Too many sports stars approach interviews like Marshawn Lynch, who once sat through 30 minutes of media questions only answering: “I’m just here so I won’t get fined.”
Others choose the route which was classically lampooned in Bull Durham (1988). They recite lines like “Y’know, I’m just happy to be here and hope I can help the ballclub,” and are excited to tell reporters how important it is to “play ‘em one day at a time, Y’know.”
I will not harken back to any real or imagined “Golden Age of Sportswriting,” simply because I can barely remember a time before my baseball news came from anywhere but ESPN.
Suffice it to say that my favorite pieces of sports journalism are those that use quotes minimally. Writers like Grantland Rice and Wendell Smith chose a few choice words from athletes or coaches, but ultimately what came out of their pens was worth miles more than what came out of the mouth of an exhausted, partially-concussed rookie.

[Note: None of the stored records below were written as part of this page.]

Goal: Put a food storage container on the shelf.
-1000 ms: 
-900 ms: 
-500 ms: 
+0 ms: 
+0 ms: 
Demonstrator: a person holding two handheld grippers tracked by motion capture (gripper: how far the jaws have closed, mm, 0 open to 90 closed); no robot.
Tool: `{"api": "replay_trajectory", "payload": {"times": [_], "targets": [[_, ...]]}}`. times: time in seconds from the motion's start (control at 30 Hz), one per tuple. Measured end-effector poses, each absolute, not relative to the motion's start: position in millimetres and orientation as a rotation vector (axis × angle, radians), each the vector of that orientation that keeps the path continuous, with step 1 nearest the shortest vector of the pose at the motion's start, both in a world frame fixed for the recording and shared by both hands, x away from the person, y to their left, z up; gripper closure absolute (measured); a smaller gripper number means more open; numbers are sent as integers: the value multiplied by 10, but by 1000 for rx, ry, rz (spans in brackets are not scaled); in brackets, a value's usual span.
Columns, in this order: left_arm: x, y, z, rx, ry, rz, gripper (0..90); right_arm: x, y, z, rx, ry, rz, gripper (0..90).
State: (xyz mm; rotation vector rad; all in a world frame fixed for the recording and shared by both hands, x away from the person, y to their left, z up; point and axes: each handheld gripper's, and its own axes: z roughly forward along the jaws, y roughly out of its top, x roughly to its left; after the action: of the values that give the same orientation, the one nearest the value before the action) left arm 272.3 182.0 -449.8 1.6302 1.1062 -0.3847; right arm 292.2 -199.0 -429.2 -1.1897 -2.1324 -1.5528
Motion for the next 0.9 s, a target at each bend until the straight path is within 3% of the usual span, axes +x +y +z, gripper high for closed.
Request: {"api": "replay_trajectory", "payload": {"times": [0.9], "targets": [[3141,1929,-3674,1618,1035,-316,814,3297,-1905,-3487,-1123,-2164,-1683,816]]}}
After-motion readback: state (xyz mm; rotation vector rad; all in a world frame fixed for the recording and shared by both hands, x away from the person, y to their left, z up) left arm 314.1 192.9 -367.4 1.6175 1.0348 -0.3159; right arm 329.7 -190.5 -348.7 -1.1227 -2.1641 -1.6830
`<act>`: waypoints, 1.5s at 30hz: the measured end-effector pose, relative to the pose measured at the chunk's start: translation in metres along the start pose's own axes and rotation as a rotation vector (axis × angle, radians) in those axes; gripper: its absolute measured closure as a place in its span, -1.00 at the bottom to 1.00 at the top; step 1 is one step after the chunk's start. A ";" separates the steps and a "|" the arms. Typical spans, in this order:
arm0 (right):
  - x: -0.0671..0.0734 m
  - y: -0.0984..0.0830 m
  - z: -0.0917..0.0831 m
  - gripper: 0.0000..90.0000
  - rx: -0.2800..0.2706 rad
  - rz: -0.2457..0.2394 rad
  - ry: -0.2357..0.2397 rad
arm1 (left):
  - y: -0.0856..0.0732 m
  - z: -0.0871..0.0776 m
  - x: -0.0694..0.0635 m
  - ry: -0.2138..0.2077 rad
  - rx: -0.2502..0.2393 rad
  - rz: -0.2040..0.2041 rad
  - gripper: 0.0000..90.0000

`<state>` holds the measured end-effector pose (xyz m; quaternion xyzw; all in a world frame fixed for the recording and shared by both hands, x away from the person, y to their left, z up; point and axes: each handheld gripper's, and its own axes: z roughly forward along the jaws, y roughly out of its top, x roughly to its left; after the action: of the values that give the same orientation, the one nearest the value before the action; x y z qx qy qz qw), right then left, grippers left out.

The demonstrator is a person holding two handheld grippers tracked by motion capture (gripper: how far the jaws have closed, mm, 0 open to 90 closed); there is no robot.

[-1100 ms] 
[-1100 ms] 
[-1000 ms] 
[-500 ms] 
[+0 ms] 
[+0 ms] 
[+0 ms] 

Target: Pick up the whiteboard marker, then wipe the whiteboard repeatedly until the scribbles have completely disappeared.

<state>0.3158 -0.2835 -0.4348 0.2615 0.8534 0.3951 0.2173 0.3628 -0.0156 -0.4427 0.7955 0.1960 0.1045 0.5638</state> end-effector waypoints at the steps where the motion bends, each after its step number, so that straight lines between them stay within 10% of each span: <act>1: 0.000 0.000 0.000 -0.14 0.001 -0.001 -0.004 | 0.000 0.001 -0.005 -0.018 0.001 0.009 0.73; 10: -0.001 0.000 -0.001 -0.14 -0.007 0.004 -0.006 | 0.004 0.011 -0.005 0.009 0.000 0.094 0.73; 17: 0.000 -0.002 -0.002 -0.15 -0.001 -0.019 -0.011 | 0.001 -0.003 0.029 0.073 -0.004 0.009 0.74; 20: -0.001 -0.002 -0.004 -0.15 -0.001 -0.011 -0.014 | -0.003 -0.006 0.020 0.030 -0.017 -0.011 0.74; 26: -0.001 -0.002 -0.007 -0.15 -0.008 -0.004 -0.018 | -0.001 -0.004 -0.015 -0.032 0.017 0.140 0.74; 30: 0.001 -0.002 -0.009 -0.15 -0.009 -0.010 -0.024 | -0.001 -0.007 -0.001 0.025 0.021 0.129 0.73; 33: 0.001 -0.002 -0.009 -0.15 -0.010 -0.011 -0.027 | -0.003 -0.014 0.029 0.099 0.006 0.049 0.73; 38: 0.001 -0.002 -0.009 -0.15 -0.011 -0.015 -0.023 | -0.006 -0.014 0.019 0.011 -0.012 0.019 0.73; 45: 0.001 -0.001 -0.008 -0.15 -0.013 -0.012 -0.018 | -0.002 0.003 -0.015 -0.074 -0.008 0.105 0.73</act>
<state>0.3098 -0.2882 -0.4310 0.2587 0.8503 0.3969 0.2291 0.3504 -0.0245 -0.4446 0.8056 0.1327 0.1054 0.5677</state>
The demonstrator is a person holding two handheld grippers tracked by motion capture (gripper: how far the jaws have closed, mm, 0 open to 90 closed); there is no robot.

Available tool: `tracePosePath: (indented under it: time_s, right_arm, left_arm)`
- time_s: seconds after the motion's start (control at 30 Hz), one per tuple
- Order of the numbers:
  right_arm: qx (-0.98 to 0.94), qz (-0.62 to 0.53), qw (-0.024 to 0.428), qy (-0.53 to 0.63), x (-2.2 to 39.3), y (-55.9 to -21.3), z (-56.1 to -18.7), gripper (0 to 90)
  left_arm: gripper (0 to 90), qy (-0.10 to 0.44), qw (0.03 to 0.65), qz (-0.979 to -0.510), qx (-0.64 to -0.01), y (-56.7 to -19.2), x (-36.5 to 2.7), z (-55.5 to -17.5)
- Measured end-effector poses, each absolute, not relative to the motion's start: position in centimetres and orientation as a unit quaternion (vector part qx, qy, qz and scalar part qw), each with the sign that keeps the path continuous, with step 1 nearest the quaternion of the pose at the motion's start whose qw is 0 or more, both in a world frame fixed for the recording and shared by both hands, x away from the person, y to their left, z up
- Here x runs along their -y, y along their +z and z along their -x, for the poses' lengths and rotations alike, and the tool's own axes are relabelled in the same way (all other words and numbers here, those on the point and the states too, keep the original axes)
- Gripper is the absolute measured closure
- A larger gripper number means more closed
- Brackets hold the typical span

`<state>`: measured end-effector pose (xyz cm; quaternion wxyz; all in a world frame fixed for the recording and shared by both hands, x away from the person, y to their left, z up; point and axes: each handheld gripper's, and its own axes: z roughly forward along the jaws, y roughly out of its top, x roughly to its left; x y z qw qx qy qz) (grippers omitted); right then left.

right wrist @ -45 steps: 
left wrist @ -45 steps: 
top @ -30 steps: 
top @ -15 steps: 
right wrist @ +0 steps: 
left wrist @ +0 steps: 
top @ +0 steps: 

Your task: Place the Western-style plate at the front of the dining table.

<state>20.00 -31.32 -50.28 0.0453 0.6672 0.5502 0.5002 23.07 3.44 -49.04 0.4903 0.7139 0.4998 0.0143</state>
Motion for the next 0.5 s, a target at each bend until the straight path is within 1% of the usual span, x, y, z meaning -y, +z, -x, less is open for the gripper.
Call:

Once it became news every time Gregg Popovich bullied a lowly beat reporter from a local newspaper, and most fans were tuning in to listen to “grown men wearing makeup talking about sports,” it was only a matter of time before honest-to-god writers cranking out 1,000 word indulgence pieces were out of a job.
The time for lamentation is long gone, but I cannot help but regret whenever a person whose job it is to put a ball into a hoop is asked how they felt when they hit the game-winning shot.
At this point, it would be surprising if their answer was anything but “it felt good.”